Since we talk about (and with) minorities more than we have ever done before, it could be this feminist intersectional approach that proposes a perspective creating the inclusive space that is demanded. This approach has been theorized by female geographers like Daphne Spain (professor of urban & environmental planning at the University of Virginia) and Leslie Kern, among many others. “Intersectional Feminism” draws attention to how women face different forms of discrimination based on factors, such as race, class, ethnicity, religion and sexual orientation. But the intersectional approach covers more than only the female perspective. Therefore it is extremely suitable to be used in a comprehensive way.

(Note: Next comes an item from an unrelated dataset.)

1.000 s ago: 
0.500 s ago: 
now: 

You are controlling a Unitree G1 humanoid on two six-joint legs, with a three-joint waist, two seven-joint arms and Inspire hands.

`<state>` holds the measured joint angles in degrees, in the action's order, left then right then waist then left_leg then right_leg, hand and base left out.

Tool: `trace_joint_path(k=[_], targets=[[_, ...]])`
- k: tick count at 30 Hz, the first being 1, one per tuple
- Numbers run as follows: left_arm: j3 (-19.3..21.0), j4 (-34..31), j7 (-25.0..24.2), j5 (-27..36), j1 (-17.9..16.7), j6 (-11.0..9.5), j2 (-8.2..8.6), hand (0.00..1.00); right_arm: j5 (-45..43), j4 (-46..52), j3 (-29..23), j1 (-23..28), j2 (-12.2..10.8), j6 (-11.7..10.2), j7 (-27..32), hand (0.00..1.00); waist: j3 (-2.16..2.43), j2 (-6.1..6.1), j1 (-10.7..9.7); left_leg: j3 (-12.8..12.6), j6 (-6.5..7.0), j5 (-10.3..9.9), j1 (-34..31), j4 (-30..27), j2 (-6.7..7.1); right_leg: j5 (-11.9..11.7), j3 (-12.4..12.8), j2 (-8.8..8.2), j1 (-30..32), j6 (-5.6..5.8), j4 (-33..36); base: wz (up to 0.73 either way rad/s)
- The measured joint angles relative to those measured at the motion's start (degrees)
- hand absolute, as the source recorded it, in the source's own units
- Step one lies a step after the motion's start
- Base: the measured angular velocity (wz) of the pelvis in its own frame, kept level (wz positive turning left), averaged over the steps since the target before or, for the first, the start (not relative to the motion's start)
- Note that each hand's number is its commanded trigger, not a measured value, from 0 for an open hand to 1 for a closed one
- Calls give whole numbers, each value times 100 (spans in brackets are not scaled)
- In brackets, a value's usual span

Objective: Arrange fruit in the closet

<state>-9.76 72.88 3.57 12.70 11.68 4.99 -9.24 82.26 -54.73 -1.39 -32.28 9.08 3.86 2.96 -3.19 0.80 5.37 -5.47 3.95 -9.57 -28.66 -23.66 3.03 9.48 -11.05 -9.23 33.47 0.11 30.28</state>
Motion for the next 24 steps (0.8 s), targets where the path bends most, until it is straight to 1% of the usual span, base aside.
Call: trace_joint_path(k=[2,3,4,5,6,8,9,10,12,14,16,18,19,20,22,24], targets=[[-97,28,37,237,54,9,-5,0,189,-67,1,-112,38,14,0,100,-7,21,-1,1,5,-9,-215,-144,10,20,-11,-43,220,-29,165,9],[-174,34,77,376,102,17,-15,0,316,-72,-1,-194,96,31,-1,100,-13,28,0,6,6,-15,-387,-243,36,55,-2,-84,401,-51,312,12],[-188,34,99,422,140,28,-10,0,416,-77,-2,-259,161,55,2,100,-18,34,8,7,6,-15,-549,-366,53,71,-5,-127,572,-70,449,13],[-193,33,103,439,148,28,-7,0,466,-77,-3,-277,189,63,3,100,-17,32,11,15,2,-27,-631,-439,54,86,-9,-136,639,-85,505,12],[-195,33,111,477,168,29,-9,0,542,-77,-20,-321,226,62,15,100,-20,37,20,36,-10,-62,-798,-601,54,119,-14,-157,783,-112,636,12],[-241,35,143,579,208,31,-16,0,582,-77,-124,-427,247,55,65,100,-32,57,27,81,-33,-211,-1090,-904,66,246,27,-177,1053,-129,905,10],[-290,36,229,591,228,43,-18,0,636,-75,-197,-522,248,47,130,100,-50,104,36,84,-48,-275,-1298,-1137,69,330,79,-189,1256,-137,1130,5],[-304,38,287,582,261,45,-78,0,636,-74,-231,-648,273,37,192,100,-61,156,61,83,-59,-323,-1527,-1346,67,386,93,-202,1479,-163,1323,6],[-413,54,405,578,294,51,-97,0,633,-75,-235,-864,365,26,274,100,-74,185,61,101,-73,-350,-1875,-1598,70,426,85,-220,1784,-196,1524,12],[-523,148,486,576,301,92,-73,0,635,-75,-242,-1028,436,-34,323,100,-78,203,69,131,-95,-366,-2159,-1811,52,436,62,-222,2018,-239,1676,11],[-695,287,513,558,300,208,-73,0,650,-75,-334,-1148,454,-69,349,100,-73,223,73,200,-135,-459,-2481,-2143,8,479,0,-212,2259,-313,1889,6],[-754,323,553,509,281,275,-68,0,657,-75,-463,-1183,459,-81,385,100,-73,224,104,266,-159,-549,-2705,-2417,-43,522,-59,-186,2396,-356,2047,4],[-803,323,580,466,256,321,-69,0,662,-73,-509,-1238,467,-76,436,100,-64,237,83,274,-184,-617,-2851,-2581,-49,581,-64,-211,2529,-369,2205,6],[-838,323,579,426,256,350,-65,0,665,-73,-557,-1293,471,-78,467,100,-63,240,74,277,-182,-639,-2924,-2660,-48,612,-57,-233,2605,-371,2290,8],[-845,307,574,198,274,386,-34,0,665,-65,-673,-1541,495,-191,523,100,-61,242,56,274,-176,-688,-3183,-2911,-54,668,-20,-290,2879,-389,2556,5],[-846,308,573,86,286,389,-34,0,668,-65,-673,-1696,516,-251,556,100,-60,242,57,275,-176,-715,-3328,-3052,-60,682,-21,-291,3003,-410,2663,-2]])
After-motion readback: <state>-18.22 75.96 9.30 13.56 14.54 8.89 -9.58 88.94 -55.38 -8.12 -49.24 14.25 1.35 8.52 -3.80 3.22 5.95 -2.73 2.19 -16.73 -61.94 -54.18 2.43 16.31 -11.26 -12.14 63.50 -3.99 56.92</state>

Maybe it is utopian trying to achieve an inclusive world in such, but we cannot ignore that drastic choices in shaping our physical future will revolve around equality. It seems that if we keep designing and building our cities from a (male-dominant) traditional perspective, inclusivity cannot be expected at all.

An inclusive future on the horizon?

To conclude, there is more need for the feminist perspective in researching human geography and spatially planning cities to represent minorities in the living environment. The city, as it is a socially constructed space, is unmistakable the biggest décor to make a significant change. According to professor Kern, the city may be our best hope for shaping a new, more equal (urban) future. You may say that it is no coincidence that in the veins of the city, women affiliated with the Women’s Liberation Movement stood up for their rights. With the urban fabric as their well-chosen décor, they believed that the city was equally for them a place of opportunities and liberation as it is for men. 

Books to tip

 Do you want to dive deeper into the topic? Then I can suggest you these books:

  1. ‘Feminist City: Claiming Space in the Man-Made World’ (2020) by Leslie Kern
  2. ‘Space Invaders’ (2004) by Nirmal Puwar
  3. ‘Gendered Spaces’ (1992) by Daphne Spain

This article was first published in the December edition: ‘The future is…’ (Year 51 of Girugten – issue 02 –  December 2020).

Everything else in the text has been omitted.